▶ _Recorded data_
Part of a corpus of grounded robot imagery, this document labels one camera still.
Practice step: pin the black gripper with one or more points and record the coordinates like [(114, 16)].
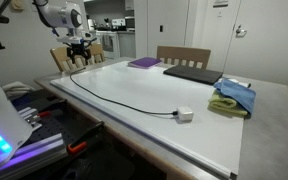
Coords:
[(79, 49)]

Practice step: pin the white power adapter cube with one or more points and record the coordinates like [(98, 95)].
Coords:
[(185, 113)]

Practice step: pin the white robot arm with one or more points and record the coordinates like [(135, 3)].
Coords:
[(67, 24)]

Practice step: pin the light wooden chair left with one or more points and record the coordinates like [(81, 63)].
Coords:
[(65, 63)]

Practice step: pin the purple notebook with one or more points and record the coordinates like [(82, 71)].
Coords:
[(144, 63)]

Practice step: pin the white whiteboard mat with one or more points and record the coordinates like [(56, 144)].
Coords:
[(147, 100)]

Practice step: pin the brown wooden chair right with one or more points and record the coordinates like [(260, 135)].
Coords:
[(186, 56)]

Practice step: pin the black laptop sleeve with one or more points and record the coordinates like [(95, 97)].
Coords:
[(194, 74)]

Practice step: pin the yellow-green folded cloth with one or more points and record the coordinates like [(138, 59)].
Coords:
[(225, 104)]

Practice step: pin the blue microfiber cloth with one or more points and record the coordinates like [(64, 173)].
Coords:
[(243, 95)]

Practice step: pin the orange handled clamp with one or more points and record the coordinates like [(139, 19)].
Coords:
[(81, 143)]

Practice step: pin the aluminium rail frame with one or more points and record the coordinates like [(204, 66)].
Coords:
[(37, 155)]

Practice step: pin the silver door handle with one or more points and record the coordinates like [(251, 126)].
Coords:
[(240, 32)]

▶ _Task prompt_
Reproduce the entries above exactly. Do not include the images.

▶ _Your solution_
Part of a corpus of grounded robot imagery, this document labels one camera still.
Practice step: pin the black gripper with one or more points and record the coordinates like [(114, 16)].
Coords:
[(79, 49)]

Practice step: pin the white power adapter cube with one or more points and record the coordinates like [(98, 95)].
Coords:
[(185, 113)]

Practice step: pin the white robot arm with one or more points and record the coordinates like [(135, 3)].
Coords:
[(67, 24)]

Practice step: pin the light wooden chair left with one or more points and record the coordinates like [(81, 63)].
Coords:
[(65, 63)]

Practice step: pin the purple notebook with one or more points and record the coordinates like [(82, 71)].
Coords:
[(144, 63)]

Practice step: pin the white whiteboard mat with one or more points and record the coordinates like [(56, 144)].
Coords:
[(147, 100)]

Practice step: pin the brown wooden chair right with one or more points and record the coordinates like [(260, 135)].
Coords:
[(186, 56)]

Practice step: pin the black laptop sleeve with one or more points and record the coordinates like [(95, 97)].
Coords:
[(194, 74)]

Practice step: pin the yellow-green folded cloth with one or more points and record the coordinates like [(138, 59)].
Coords:
[(225, 104)]

Practice step: pin the blue microfiber cloth with one or more points and record the coordinates like [(64, 173)].
Coords:
[(243, 95)]

Practice step: pin the orange handled clamp with one or more points and record the coordinates like [(139, 19)].
Coords:
[(81, 143)]

Practice step: pin the aluminium rail frame with one or more points and record the coordinates like [(204, 66)].
Coords:
[(37, 155)]

Practice step: pin the silver door handle with one or more points and record the coordinates like [(251, 126)].
Coords:
[(240, 32)]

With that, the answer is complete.